Specify process parameters manually:
In the General data section, specify the values in the following fields:
Path. Full path to the file, including its name and extension. You can use file masks (using the ? and * characters), as well as system environment variables.
Command line. Command line to run the object.
Parent folder path. The path to the folder where the file is located.
In the Version information section, specify the values in the following fields:
Description. The value of the FileDescription parameter from the resource of the RT_VERSION type (VersionInfo).
Original file name. The value of the OriginalFilename parameter from the resource of the RT_VERSION type (VersionInfo).
Version. The value of the FileVersion parameter from the resource of the RT_VERSION type (VersionInfo).

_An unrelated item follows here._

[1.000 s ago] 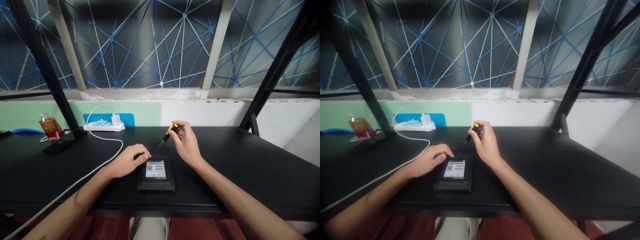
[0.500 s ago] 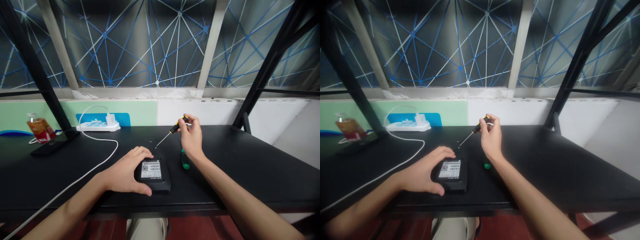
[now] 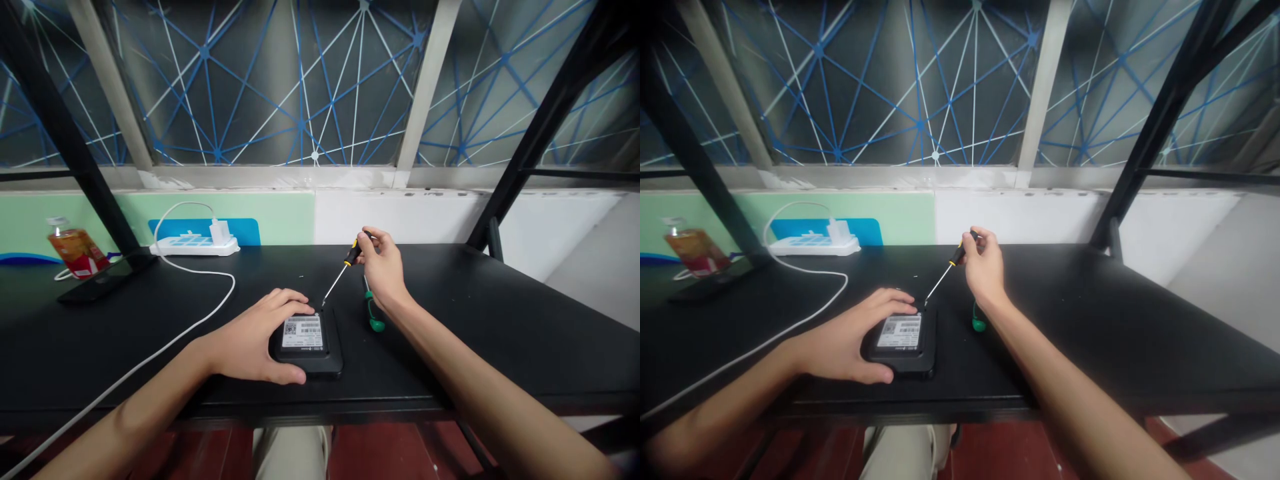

In the File data section, specify the values in the following fields:
MD5. MD5 hash of the file.
SHA256. SHA256 hash of the file.
In the Use this exclusion for the following event types list, select at least one value:
File modification.
Network events.
If this value is selected, specify the full path to the file in the Path field.
Interactive input in the console.
This event type is selected by default.
Loading the process module.
Changes in the Registry.
Click OK to save the changes and close the Rule properties window.
The new exclusion is created and displayed in the list of exclusions.
If you need to export the exclusion list to an XML file, click the Export button.
If you need to import the exclusion list from an XML file, click the Import button.
If you need to modify an exclusion, click the Modify button.
If you need to delete an exclusion from the list, select the exclusion and click the Delete button.
If you are configuring the policy settings, make sure that the switch in the upper right corner of the group of settings is turned on.